# What this task involves
Copy the records. Keep every line exactly as it is.

# Data to process
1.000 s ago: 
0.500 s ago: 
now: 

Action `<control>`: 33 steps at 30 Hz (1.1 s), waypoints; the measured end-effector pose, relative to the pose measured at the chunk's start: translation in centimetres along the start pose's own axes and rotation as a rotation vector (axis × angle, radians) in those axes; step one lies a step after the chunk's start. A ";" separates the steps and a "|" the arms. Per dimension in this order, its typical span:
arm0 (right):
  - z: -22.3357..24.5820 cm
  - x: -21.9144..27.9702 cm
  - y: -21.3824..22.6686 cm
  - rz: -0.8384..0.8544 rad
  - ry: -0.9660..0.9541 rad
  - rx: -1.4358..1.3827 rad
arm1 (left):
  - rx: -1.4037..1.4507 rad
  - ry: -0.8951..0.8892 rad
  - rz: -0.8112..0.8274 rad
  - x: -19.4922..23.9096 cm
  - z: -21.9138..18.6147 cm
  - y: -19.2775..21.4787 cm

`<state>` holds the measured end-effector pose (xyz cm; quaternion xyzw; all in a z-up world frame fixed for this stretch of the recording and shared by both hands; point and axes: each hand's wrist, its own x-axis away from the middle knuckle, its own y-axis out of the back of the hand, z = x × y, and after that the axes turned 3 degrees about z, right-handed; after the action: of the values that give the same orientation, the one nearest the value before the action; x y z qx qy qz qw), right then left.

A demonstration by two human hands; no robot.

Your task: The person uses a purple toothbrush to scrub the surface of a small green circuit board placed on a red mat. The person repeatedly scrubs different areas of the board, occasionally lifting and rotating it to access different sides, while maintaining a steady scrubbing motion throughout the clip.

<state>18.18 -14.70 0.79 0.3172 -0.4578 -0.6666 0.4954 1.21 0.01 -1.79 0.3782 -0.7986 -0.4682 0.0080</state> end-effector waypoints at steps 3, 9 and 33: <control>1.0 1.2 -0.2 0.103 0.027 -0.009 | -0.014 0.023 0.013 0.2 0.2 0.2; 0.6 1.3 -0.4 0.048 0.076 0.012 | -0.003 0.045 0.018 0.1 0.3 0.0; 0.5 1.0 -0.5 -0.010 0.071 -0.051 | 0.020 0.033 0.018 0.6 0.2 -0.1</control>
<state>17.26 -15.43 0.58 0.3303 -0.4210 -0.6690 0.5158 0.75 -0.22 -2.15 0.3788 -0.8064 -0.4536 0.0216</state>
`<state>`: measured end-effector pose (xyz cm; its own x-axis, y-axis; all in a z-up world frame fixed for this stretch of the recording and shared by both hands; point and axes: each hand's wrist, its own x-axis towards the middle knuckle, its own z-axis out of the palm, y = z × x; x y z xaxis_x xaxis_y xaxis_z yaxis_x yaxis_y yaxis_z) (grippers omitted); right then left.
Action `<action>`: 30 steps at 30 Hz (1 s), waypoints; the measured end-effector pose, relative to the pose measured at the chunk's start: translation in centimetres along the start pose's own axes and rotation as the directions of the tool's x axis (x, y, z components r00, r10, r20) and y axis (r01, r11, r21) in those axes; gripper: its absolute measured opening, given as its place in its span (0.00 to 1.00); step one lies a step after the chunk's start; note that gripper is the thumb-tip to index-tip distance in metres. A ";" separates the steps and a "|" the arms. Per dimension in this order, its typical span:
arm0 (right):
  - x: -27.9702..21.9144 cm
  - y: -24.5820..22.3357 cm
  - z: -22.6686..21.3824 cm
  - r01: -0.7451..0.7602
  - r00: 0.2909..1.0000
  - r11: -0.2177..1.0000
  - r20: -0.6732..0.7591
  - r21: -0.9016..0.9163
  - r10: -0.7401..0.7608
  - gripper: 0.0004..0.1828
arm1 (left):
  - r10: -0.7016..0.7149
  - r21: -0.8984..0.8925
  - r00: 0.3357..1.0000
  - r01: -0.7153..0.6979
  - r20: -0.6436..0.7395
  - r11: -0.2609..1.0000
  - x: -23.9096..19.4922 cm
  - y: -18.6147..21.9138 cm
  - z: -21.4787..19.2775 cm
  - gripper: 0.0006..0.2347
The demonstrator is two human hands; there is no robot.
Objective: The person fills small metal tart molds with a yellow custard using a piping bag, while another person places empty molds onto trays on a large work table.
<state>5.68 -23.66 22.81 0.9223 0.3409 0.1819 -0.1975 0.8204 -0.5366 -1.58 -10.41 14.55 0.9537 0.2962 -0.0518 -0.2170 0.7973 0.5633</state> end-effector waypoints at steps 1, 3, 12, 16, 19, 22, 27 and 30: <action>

# Written solution
1.000 s ago: 
0.500 s ago: 
now: 

Action `<control>`: 33 steps at 30 Hz (1.1 s), waypoints; the measured end-effector pose, relative to the pose measured at the chunk's start: translation in centimetres along the start pose's own axes and rotation as a rotation vector (axis × angle, radians) in those axes; step one lies a step after the chunk's start. A ";" separates the steps and a "|" the arms. Per dimension in this order, its typical span:
arm0 (right):
  - z: -22.3357..24.5820 cm
  - x: -21.9144..27.9702 cm
  - y: -21.3824..22.6686 cm
  - rz: -0.8384..0.8544 rad
  - ry: -0.9660..0.9541 rad
  - rx: -1.4358..1.3827 rad
arm1 (left):
  - rx: -1.4037..1.4507 rad
  - ry: -0.8951..0.8892 rad
  - rz: -0.8112..0.8274 rad
  - x: -19.4922..23.9096 cm
  - z: -21.9138..18.6147 cm
  - y: -19.2775..21.4787 cm

`<state>` holds the measured end-effector pose (xyz cm; quaternion xyzw; all in a z-up world frame fixed for this stretch of the recording and shared by both hands; point and axes: each hand's wrist, its own x-axis away from the middle knuckle, its own y-axis out of the back of the hand, z = x × y, and after that the axes turned 3 degrees about z, right-handed; after the action: of the values that give the same orientation, the one nearest the value before the action; x y z qx qy qz qw), right then left.

A demonstration by two human hands; no robot.

Your task: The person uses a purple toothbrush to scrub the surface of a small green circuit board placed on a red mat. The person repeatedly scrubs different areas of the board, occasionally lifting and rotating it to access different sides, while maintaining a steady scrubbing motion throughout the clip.

<state>18.18 -14.70 0.79 0.3172 -0.4578 -0.6666 0.4954 1.21 0.01 -1.79 0.3782 -0.7986 -0.4682 0.0080</state> end-effector waypoints at steps 3, 9 and 33: <control>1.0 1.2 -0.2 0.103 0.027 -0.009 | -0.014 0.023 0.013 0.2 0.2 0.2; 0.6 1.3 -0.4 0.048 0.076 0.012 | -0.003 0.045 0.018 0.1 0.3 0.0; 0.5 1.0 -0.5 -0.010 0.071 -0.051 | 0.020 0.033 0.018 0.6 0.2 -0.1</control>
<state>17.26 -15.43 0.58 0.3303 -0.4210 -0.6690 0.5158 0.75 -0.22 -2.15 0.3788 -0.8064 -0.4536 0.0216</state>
`<state>`: measured end-effector pose (xyz cm; its own x-axis, y-axis; all in a z-up world frame fixed for this stretch of the recording and shared by both hands; point and axes: each hand's wrist, its own x-axis towards the middle knuckle, its own z-axis out of the palm, y = z × x; x y z xaxis_x xaxis_y xaxis_z yaxis_x yaxis_y yaxis_z) (grippers omitted); right then left.
Action `<action>`: 30 steps at 30 Hz (1 s), waypoints; the measured end-effector pose, relative to the pose measured at the chunk's start: translation in centimetres along the start pose's own axes and rotation as the directions of the tool's x axis (x, y, z components r00, r10, r20) and y axis (r01, r11, r21) in those axes; gripper: its absolute measured opening, given as its place in its span (0.00 to 1.00); step one lies a step after the chunk's start; note that gripper is the thumb-tip to index-tip distance in metres. A ";" separates the steps and a "|" the arms. Per dimension in this order, its typical span:
arm0 (right):
  - x: -27.9702..21.9144 cm
  - y: -24.5820..22.3357 cm
  - z: -22.6686..21.3824 cm
  - r01: -0.7451..0.7602
  - r00: 0.2909..1.0000
  - r11: -0.2177..1.0000
  - r20: -0.6732..0.7591
  - r21: -0.9016..0.9163
  - r10: -0.7401..0.7608
  - gripper: 0.0004..0.1828
arm1 (left):
  - r10: -0.7016..0.7149
  - r21: -0.8984..0.8925
  - r00: 0.3357..1.0000
  - r01: -0.7153..0.6979
  - r20: -0.6436..0.7395
  - r11: -0.2609..1.0000
  - x: -23.9096..19.4922 cm
  - y: -18.6147..21.9138 cm
  - z: -21.4787..19.2775 cm
  - gripper: 0.0006..0.2347
The demonstrator is two human hands; there is no robot.
Objective: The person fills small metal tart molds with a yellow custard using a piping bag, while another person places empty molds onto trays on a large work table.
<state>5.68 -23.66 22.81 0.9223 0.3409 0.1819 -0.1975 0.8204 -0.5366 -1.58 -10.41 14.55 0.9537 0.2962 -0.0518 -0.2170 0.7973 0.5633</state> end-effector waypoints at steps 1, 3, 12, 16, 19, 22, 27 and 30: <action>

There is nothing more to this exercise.